+++ DATASET SECTION

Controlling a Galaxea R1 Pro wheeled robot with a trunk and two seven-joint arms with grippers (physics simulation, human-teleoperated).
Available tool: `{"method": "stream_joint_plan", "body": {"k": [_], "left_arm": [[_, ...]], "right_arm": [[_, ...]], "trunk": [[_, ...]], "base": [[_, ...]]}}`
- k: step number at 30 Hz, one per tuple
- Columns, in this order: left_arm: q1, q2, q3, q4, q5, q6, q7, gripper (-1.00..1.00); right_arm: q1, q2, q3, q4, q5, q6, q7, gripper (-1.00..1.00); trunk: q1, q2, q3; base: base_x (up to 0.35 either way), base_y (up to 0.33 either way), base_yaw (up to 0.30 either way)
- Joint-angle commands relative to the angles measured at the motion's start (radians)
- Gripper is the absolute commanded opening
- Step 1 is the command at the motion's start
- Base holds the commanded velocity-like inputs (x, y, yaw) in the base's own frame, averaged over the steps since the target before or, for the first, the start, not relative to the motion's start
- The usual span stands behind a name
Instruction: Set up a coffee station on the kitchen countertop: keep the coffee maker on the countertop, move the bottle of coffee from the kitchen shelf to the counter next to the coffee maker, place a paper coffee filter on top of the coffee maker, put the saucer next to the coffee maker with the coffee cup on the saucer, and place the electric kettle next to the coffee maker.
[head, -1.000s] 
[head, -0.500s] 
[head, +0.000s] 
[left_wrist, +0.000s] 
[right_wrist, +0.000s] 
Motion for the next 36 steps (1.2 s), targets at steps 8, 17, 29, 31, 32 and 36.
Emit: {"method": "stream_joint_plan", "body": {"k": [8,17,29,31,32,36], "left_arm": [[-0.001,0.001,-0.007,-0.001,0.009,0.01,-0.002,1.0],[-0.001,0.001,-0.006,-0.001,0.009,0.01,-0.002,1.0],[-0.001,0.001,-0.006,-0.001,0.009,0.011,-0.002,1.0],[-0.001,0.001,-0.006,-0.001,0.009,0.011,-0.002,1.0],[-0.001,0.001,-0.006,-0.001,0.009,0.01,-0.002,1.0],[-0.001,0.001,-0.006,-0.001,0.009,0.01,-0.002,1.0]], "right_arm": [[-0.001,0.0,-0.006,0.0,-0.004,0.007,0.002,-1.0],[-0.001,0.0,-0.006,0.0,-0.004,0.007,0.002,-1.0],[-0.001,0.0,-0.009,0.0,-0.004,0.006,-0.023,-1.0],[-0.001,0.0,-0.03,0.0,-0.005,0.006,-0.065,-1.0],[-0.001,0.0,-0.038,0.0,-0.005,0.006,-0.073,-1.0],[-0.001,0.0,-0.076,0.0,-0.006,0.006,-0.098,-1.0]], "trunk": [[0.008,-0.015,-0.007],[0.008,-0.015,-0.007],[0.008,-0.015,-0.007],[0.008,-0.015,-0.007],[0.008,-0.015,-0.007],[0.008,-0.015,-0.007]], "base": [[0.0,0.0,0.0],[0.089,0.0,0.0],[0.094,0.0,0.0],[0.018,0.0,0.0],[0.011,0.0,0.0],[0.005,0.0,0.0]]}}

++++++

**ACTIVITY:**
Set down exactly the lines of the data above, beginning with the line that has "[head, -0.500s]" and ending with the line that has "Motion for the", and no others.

**RESPONSE:**
[head, -0.500s] 
[head, +0.000s] 
[left_wrist, +0.000s] 
[right_wrist, +0.000s] 
Motion for the next 36 steps (1.2 s), targets at steps 8, 17, 29, 31, 32 and 36.

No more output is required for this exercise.